First, let’s be positive, briefly.  The men fare far better than the women in this production.  Paul Alexander Nolan (Bright Star, Jesus Christ Superstar) nicely inhabits the part of Tully, the ultrafit beach bum lothario who is the lead singer at Margaritaville, a dive Caribbean resort.  His goofball bartender friend Brick is amusing played by Eric Petersen.  The winner in the performer sweepstakes was Don Sparks as JD, the grey haired party relic who is searching for his lost shaker of salt.  The plot points are that obvious if you know the songs (and not as stupid funny as they could be).  Lastly on the positive side are Michael Utley’s orchestrations.  The music really sounded very good.

Now let’s get to the meat of the matter and try to understand why the cheeseburger was not in paradise.  Three main problems:  awful book, bad choreography and a too bland lead actress.  Alison Luff has a nice voice but meanders through this musical with little stage presence and no real chemistry with Mr.

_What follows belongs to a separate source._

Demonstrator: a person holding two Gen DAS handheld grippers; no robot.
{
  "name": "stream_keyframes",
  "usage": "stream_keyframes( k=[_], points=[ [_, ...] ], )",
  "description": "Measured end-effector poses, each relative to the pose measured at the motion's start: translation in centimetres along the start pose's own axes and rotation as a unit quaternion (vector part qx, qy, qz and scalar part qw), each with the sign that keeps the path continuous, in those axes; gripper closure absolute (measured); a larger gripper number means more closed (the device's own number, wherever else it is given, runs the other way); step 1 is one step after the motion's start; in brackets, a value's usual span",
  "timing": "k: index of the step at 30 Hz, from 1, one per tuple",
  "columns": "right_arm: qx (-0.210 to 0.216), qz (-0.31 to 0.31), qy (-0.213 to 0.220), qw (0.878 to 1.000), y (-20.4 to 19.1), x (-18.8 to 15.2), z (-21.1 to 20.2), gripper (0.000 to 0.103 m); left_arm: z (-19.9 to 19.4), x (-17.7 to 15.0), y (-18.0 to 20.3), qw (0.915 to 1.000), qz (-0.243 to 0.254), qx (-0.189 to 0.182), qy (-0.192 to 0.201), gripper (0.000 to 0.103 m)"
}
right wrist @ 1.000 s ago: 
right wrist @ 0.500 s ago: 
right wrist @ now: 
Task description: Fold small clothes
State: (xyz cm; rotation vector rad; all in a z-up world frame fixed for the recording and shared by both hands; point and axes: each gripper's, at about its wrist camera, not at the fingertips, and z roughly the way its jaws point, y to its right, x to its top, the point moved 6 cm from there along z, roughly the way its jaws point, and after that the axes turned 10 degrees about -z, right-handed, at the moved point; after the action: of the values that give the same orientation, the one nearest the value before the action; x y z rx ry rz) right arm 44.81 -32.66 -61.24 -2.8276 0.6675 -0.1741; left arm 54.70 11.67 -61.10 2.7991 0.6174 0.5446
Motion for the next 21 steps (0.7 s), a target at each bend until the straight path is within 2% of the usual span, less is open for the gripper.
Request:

Nolan.  Admittedly things started fine but deteriorated when character development through acting was needed to fill in the blanks of so many one-dimensional people.  Vacationing in the Caribbean, she has copious amounts of sex and then turns into a cardboard ingénue?

Written by television’s Greg Garcia and Mike O’Malley, the book is the major flaw.  Shooting for and missing over-the-top silly, the cornball story arc added serious to stupid.  They’re not just drunken wastes of human existence, they have real hearts!  More than a few comedy lines failed to generate laughs, even amongst the singing Parrothead fans.  The second act is wildly over-plotted with too many songs shoehorned in.

As for Kelly Devine’s choreography, the very few moments of inspired ideas were quickly forgotten as the generic party ensemble executed high school quality maneuvers.  It’s copycat, check the box choreography.  Spinning clouds instead of the spinning cupcakes from Priscilla, Queen of the Desert.  The requisite tap number with the shiny outfit costume change (The Book of Mormon, others).  Escape From Margaritaville is not the worst show ever and might even be improved with significant editing.  Director Christopher Ashley (Come From Away) gives this all a professional sheen but it’s slick cruise ship fun at Broadway prices.  Buy a foam shark hat and take pictures with your besties at intermission.

www.escapefrommargaritavillemusical.com

Ailey II

On March 30, 1958, Alvin Ailey and a group of young, black modern dancers perform for the first time as members of Alvin Ailey American Dance Theater at New York’s 92nd Street Y.  Sixty years later, the company has performed in front of an estimated 25 million people in 48 states and 71 countries.  Ailey II was founded in 1974 as a second company.  It’s mission is to merge the spirit of the country’s best young dancers with the passion and creativity of today’s outstanding emerging choreographers.

From this year’s tour, I caught the final performance of the all new program which was presented at the Ailey Citigroup Theater.  The three pieces were Road to One, Touch & Agree and Breaking Point, choreographed by Darrell Grand Moultrie, Juel D. Lane and Renee I. McDonald.  I am not a dance expert but what I saw from my seat was remarkable.  Feats of athleticism combined with rhythmic grace.  Varied musical choices punctuated with dramatic lighting.  A truly impressive assemblage of talent.  An excellent choice if you want to give dance a try.  Ailey II showcases dance that feels approachable, massively energetic, elegant, jaw-droppingly physical and hugely entertaining.  Next stop on this tour is Kansas City.